Os “Pacientes e os doutores podem fazer algo sobre muitos destes factores de risco melhorar a sobrevivência. Os Pacientes com parada cardíaca devem parar de fumar e contratar em um programa do exercício, sob a supervisão de seu doutor. Os Doutores devem fazer o uso judicioso de inibidores de ACE, com monitoração próxima, entre seus pacientes com doença renal suave,” disse.

O Normando E. Lepor, M.D., F.A.C.C., no Centro Médico de Cedro-Sinai e na Universidade Da California em Los Angeles, que não foi conectada com esta pesquisa, disse perguntas dos aumentos deste artigo sobre porque a insuficiência renal seria associada com a parada cardíaca. Disse que os resultados sugerem que os pesquisadores precisassem de investigar mais o papel da anemia e do seu relacionamento ao rim e à doença cardíaca.

“Bibbins-Domingo e outros contribuiu muito a nossa compreensão dos jogos da função do rim do papel no prognóstico de pacientes da parada cardíaca. Certamente, um trabalho mais adicional precisa de ser feito para compreender o que é sobre a insuficiência renal que afecta pacientes com doença cardiovascular e como usar tratamentos tais como o angiotensin que converte os inibidores de enzima que atenuam este risco,” disse.

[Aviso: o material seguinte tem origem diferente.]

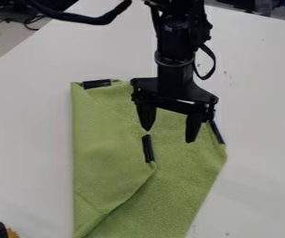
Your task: Fold the cloth from top right to center
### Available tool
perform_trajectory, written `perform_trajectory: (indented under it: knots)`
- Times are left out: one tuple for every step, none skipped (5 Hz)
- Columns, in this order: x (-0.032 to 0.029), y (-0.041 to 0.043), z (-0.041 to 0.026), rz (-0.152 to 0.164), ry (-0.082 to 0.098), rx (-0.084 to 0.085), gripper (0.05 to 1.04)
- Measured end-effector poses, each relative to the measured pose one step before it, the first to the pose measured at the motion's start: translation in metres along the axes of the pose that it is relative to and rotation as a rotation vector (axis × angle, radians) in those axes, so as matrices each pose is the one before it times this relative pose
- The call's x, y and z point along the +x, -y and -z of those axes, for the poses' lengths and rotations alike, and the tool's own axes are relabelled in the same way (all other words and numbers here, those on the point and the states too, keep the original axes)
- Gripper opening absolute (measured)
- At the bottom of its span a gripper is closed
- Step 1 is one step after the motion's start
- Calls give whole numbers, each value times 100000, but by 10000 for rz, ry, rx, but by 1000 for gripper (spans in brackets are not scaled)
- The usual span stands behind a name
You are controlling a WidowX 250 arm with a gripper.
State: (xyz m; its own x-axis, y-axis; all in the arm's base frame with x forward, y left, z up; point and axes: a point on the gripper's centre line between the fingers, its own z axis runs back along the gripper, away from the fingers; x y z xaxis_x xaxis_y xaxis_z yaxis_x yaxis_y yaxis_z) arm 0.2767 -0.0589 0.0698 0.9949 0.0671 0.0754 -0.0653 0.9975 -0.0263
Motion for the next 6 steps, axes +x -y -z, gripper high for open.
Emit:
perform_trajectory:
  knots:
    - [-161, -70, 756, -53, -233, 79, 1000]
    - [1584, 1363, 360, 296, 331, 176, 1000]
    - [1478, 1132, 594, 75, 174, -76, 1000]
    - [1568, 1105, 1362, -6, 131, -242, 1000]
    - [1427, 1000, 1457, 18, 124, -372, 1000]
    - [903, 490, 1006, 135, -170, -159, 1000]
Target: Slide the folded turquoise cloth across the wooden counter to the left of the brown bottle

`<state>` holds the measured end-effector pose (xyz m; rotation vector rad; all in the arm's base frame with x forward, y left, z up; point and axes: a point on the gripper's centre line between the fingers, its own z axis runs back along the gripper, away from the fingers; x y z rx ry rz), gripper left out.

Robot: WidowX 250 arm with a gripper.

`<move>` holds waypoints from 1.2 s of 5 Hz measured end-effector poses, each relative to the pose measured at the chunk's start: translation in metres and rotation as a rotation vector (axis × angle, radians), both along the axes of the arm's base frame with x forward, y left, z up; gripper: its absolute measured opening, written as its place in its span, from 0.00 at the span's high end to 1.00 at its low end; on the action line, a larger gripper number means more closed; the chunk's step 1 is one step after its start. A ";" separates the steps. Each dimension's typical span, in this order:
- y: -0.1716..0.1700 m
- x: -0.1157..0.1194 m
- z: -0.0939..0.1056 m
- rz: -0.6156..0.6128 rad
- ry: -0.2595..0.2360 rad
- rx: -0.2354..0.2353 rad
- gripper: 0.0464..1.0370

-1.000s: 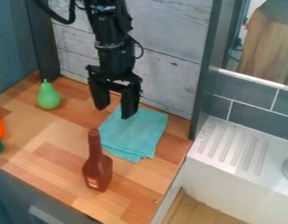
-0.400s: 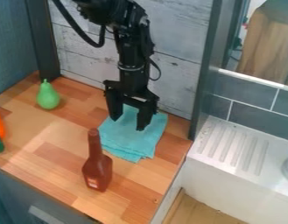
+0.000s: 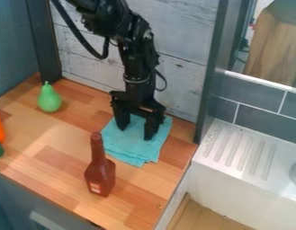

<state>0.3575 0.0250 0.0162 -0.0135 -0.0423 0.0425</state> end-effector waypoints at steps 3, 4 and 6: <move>0.048 -0.030 -0.011 0.182 0.079 0.024 0.04; 0.070 -0.041 -0.010 0.264 0.106 0.075 0.04; 0.097 -0.084 -0.010 0.357 0.216 0.065 0.04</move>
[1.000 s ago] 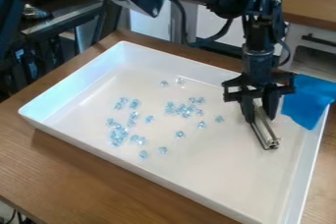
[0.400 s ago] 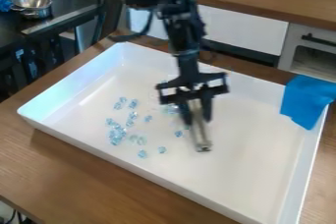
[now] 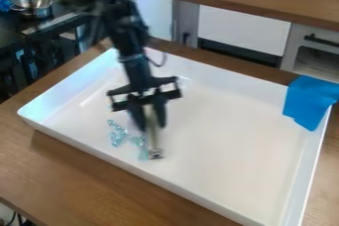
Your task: Sweep into pile
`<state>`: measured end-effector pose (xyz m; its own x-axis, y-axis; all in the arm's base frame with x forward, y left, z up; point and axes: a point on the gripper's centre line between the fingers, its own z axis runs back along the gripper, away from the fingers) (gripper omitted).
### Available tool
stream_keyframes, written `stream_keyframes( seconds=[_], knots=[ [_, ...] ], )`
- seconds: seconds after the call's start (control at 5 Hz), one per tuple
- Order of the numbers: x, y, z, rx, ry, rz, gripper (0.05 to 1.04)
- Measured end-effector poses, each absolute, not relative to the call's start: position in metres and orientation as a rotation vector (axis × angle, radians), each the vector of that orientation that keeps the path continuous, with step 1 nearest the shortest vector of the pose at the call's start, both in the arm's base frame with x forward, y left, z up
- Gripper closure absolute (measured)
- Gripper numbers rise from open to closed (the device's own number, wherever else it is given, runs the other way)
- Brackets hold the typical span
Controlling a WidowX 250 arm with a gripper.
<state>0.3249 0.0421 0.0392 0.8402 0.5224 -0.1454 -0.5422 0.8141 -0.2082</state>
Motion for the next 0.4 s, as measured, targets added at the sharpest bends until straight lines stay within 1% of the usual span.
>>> stream_keyframes(
  seconds=[0.2, 0.4],
  knots=[
    [0.306, 0.07, 0.037, -0.25, 0.061, 0.573, 0.71],
    [0.294, 0.099, 0.037, -0.218, 0.027, 0.602, 0.711]
  ],
)
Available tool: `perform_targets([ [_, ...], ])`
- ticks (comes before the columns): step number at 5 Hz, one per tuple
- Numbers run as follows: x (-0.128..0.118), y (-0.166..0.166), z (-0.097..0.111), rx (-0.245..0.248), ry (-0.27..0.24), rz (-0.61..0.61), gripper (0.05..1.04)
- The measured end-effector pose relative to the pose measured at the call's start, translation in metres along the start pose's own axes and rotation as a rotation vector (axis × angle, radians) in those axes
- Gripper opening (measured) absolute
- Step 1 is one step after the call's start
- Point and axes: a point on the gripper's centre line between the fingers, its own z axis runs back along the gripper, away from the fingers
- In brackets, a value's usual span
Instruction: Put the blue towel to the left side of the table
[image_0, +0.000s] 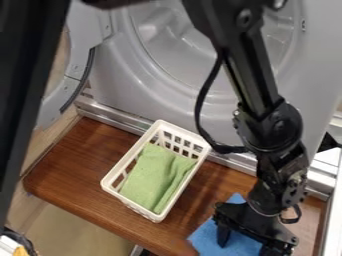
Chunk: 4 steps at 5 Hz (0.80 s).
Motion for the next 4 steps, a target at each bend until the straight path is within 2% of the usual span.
perform_targets([
  [2, -0.003, -0.008, -0.001, -0.018, 0.007, -0.006, 0.388],
  [3, -0.006, -0.007, 0.0, -0.017, 0.015, -0.02, 0.187],
  [4, -0.012, 0.0, 0.008, 0.021, 0.056, -0.013, 0.097],
])
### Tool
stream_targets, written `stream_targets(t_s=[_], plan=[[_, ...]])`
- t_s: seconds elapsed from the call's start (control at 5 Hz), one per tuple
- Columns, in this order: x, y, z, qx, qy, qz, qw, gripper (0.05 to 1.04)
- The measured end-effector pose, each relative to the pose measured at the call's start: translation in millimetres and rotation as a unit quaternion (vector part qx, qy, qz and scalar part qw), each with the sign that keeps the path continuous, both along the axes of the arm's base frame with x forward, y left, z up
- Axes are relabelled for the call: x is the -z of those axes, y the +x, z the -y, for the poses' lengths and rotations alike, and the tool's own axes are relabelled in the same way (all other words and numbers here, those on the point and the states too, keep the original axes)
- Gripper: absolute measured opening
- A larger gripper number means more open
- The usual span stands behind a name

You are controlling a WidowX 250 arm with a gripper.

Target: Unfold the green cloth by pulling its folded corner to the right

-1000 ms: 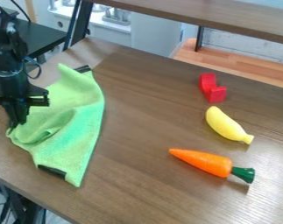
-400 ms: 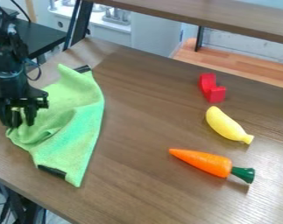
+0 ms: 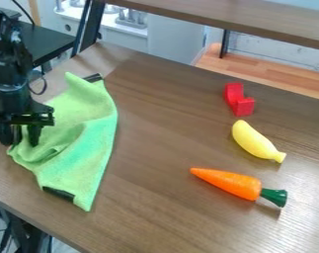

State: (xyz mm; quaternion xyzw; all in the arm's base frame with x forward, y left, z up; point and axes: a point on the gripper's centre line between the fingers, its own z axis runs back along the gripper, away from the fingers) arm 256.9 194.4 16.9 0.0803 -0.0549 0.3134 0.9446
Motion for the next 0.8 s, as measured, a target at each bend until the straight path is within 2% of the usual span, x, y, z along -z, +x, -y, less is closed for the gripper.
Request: stream_targets(t_s=[0.2,0.4,0.6,0.8], plan=[[-0.5,-0.6,-1.7,-0.005,0.003,-0.001,1.0,0.355],[-1.0,-0.4,-1.4,-0.004,0.003,-0.003,1.0,0.167],[-2.8,-1.1,-3.4,-0.011,0.005,-0.007,0.9999,0.125],[-4.6,-3.0,-4.8,-0.019,0.006,-0.017,0.9997,0.349]])
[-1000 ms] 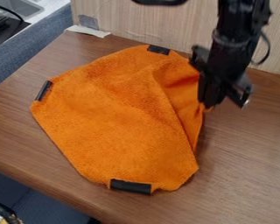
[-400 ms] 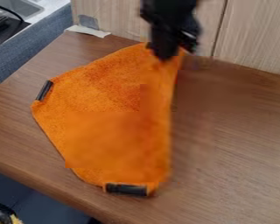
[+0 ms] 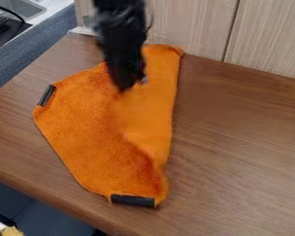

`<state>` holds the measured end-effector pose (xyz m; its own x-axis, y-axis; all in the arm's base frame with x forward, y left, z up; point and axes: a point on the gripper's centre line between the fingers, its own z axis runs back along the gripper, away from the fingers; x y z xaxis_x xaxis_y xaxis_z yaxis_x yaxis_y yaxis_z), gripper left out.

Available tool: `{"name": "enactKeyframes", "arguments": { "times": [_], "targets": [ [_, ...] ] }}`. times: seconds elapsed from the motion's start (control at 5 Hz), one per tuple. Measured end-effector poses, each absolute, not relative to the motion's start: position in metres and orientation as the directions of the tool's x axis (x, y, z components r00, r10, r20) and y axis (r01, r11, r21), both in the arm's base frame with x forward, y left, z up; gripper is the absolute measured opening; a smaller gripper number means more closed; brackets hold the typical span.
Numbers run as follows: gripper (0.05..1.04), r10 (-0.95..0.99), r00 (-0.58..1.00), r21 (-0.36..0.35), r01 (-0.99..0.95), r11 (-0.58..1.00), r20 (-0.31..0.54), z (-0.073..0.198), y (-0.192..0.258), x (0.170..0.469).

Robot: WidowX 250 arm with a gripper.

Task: Fold the cloth from right to left

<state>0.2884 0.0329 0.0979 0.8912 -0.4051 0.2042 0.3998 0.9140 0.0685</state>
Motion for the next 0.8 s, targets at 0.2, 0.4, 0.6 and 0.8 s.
{"name": "enactKeyframes", "arguments": {
  "times": [0.2,0.4,0.6,0.8],
  "targets": [
    [0.055,-0.433,0.886,0.050,0.431,0.901,0.167,0.063,0.048,0.278],
    [0.078,-0.444,0.888,0.064,0.439,0.896,0.119,0.050,0.054,0.273],
    [0.228,-0.439,0.896,0.052,0.436,0.898,0.070,0.048,0.057,0.271],
    [0.482,-0.425,0.904,0.035,0.423,0.905,0.045,0.051,0.056,0.269]
  ]
}}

O Dr. Lepor igualmente observou na observação que os sinais da função anormal do rim nestes pacientes podem estar a baixos níveis que frequentemente podem ser negligenciados por clínicos.

“A ironia em relação aos pacientes com doença cardiovascular e em particular parada cardíaca é que aquelas com insuficiência renal que poderia tirar proveito o a maioria do tratamento, tal como o angiotensin que converte inibidores de enzima e drogas antiplatelet, são mais prováveis ter estas terapias retidas,” Dr. Lepor adicionou.